--- Exercise objective ---
Exactly the lines from the beginning of the material to the line with "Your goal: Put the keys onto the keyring" are to be repeated, both ends included.
══════════════════════════════
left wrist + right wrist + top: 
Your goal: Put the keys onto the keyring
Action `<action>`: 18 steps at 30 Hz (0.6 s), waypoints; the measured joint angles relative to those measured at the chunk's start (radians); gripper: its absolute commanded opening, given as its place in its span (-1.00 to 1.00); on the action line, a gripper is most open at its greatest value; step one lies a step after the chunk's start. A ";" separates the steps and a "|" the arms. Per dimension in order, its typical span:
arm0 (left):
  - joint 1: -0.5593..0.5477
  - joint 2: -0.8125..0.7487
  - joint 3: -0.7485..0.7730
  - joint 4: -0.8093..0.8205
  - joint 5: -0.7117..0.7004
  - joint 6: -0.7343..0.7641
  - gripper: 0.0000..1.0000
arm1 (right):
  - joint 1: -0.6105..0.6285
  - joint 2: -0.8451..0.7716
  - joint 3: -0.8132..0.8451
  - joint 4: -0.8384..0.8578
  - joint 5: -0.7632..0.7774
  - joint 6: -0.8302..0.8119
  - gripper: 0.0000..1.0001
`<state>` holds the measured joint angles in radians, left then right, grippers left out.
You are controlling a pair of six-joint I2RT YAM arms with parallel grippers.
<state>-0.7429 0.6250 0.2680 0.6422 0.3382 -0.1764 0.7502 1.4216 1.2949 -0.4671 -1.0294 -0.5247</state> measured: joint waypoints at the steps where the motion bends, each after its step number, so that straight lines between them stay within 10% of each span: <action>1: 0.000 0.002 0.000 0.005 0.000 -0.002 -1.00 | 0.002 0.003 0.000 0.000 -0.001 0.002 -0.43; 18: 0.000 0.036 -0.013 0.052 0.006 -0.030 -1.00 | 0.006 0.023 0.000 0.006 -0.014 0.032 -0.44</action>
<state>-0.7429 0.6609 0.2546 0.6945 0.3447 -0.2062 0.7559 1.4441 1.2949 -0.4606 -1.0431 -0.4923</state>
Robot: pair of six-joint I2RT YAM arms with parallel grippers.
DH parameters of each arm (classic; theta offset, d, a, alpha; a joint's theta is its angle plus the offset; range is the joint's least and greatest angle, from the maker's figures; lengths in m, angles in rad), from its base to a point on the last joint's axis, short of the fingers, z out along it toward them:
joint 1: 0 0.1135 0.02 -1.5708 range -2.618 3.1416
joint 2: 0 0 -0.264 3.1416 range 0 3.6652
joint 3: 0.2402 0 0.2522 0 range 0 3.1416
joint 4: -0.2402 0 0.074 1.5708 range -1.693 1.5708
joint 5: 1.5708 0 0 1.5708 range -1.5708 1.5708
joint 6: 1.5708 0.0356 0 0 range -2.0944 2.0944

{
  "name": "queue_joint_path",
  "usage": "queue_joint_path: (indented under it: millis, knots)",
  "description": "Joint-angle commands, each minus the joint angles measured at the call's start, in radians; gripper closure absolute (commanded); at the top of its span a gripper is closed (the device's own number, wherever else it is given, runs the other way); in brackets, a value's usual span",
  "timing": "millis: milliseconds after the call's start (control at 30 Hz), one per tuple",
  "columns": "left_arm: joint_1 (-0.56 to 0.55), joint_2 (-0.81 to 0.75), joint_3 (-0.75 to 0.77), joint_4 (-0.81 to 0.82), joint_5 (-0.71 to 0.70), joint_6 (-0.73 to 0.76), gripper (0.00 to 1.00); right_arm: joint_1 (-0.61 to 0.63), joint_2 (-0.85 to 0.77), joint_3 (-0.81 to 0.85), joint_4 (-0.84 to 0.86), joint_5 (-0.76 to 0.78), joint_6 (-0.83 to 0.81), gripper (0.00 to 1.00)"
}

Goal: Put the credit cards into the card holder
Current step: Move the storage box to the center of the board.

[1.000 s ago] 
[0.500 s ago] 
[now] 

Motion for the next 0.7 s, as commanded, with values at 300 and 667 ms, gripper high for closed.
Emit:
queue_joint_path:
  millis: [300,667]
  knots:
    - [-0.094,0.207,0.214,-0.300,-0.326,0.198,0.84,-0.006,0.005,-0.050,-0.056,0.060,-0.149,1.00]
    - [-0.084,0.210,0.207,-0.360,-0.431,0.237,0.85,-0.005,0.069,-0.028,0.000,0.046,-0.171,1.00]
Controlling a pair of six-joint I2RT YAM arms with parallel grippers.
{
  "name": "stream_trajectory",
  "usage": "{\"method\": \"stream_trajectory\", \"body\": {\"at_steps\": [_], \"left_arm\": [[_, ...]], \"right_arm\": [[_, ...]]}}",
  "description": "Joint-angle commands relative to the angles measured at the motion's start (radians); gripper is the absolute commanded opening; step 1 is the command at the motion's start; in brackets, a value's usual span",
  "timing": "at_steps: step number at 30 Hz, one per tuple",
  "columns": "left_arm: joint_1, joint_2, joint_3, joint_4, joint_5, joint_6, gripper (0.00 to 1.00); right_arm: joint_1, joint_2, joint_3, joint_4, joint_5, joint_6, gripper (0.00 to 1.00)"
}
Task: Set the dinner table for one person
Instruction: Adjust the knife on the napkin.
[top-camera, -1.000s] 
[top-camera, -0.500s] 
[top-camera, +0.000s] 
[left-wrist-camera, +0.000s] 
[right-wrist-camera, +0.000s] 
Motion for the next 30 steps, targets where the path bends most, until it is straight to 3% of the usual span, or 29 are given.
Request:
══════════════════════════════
--- Result of the task ---
left wrist + right wrist + top: 
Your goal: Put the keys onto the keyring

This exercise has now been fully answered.